WHAT YOU ARE ASKED TO DO: Find how many lines below hold "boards", and give that number as the entire answer.

DATASET SECTION:
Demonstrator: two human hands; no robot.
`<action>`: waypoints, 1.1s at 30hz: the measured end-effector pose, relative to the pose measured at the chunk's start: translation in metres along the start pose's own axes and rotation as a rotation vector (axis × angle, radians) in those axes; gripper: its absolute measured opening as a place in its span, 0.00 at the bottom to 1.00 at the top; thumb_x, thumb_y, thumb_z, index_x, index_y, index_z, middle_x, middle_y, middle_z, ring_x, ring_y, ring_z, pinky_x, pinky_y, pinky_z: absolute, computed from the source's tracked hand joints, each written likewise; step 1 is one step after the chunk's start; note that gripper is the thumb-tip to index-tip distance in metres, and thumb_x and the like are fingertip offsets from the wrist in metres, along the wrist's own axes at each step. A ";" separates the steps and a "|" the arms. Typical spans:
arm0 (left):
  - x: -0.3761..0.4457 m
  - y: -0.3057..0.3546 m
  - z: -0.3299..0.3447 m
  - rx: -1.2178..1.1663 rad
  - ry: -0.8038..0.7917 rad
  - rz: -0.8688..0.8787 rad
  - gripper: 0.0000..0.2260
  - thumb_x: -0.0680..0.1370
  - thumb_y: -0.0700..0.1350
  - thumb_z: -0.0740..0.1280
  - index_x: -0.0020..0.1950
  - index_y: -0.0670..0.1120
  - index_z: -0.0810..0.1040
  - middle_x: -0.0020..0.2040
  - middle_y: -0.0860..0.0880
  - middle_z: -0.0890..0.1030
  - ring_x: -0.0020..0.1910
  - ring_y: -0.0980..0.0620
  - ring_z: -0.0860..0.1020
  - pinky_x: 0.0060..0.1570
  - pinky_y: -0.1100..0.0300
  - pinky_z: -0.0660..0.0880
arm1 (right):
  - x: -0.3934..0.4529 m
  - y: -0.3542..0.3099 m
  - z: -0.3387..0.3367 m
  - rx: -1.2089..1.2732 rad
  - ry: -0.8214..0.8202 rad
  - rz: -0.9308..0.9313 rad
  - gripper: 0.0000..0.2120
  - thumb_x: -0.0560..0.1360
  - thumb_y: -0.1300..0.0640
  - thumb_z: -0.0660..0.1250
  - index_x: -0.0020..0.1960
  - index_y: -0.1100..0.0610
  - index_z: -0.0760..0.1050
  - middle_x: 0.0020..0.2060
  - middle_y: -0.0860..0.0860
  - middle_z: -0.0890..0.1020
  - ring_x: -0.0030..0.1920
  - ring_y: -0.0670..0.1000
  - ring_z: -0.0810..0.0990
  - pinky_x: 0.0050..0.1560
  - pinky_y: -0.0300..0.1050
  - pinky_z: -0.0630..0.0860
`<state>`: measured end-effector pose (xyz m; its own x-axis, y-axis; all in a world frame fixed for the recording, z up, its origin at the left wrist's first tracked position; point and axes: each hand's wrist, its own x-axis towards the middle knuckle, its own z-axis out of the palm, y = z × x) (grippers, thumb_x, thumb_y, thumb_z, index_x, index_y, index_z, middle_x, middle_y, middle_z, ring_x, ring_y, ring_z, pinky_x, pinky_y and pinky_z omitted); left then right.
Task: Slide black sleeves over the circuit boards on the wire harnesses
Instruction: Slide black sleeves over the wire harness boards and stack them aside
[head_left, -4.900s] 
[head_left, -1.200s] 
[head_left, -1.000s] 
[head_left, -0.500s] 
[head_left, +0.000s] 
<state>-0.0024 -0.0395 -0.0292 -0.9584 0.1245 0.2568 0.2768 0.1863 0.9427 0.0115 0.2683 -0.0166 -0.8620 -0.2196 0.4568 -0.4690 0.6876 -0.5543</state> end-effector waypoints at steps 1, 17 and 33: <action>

RESULT OF THIS EXERCISE: 2